千晴とミウと白川で俺の前を歩き、話を弾ませながら行き先を決めていた。
まずはボーリングに行こうという話にまとまったようだ。

このあたりは、カラオケ、ボーリング(オッサンにはゴルフの打ちっぱなし有)、あとはスーパー銭湯、大きな公園ぐらいしか娯楽がない。

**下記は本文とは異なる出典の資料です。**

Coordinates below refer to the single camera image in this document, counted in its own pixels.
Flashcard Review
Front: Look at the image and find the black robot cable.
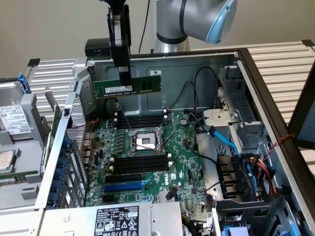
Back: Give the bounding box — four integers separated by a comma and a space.
138, 0, 151, 54

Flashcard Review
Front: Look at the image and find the long black expansion slot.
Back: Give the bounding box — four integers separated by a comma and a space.
105, 173, 143, 184

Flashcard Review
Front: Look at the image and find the green RAM stick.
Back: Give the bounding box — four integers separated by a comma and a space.
93, 75, 162, 99
0, 173, 27, 185

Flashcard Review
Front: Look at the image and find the yellow red power wire bundle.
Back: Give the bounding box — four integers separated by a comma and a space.
247, 153, 278, 197

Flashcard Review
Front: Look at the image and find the blue SATA wire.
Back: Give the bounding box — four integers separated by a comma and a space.
207, 124, 259, 197

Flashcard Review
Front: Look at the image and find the power supply wire bundle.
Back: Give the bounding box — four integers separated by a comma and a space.
181, 213, 214, 236

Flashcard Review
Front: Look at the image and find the thick black wire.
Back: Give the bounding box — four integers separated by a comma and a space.
186, 115, 220, 165

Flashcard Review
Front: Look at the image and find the black box device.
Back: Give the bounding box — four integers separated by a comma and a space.
85, 38, 112, 57

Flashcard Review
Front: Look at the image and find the green Dell motherboard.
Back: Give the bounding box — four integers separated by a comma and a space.
85, 110, 207, 214

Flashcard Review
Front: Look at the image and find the silver power supply with label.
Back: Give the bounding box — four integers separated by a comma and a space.
40, 201, 184, 236

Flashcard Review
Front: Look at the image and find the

数ヶ月ぶりに会い、やっぱり好きだなぁとしみじみ思いながら、ガーター連発の白川に癒されていた。
だらだらゲームをしながら、近況報告に興じる。

2ゲーム目が終わるころ、「……顔ニヤついてるよ。怪しいからやめな」と千晴に言われ、速やかに顔を元に戻した。
こいつの忠告にはどきりとさせられる。

「で、どうすんのよ。告るなら三浦君とジュース買いに行くけど……早く決めてよね」
「せ、急かすなよ」
「アンタが頼んできたんでしょ。こっちにも都合があるのよ」

そりゃあそうか。千晴に協力を求めたのは俺の方だ。
でも、状況が変わってしまった。今、浅野はこっちに向かってるかもしれないし、すべては俺が招いた結果なんだけど……。
困惑する俺をしらっとした目で見ている千晴。

「じゃ、じゃあ、今から10分。10分したら戻ってきて」
鼓動が早鐘を打ち始め、汗がどっと噴き出してきた。

「……はーい。了解」
千晴は面倒くさそうにしつつも、ミウに声を掛けて立ち上がり、自販機へ行ってしまった。

「ボーリング、みんな上手だね~。私下手で……」

運動の苦手な白川は、ボーリングも苦手だろうに俺らに合わせてついてきてくれたんだよな。
いや、下手なのも可愛かったです……と思いながら、隣に座った。
心臓が口から飛び出るかもしれない。

ちらりと千晴たちの動向を確認すると、遠いところで俺らに背を向けて二人で楽しげに話している。
ミウは千晴にフラれたのにいい関係築いてるな……。
フラれても、あんな関係になれるもんなのかな?


俺が千晴たちを見ているのに気付いた白川が、にこにこと俺に話す。

「それにしても会えてよかったよね~。みんな全然変わってなくて、ホッとしたよ~」

う、可愛い。
ドキドキしながら足を組み、こほんと咳払いをする。


好きだって伝えなきゃ……。

彼氏いるの?
浅野とはどうなってる?

聞きたいこともあるけど、まずは、俺の気持ちを――。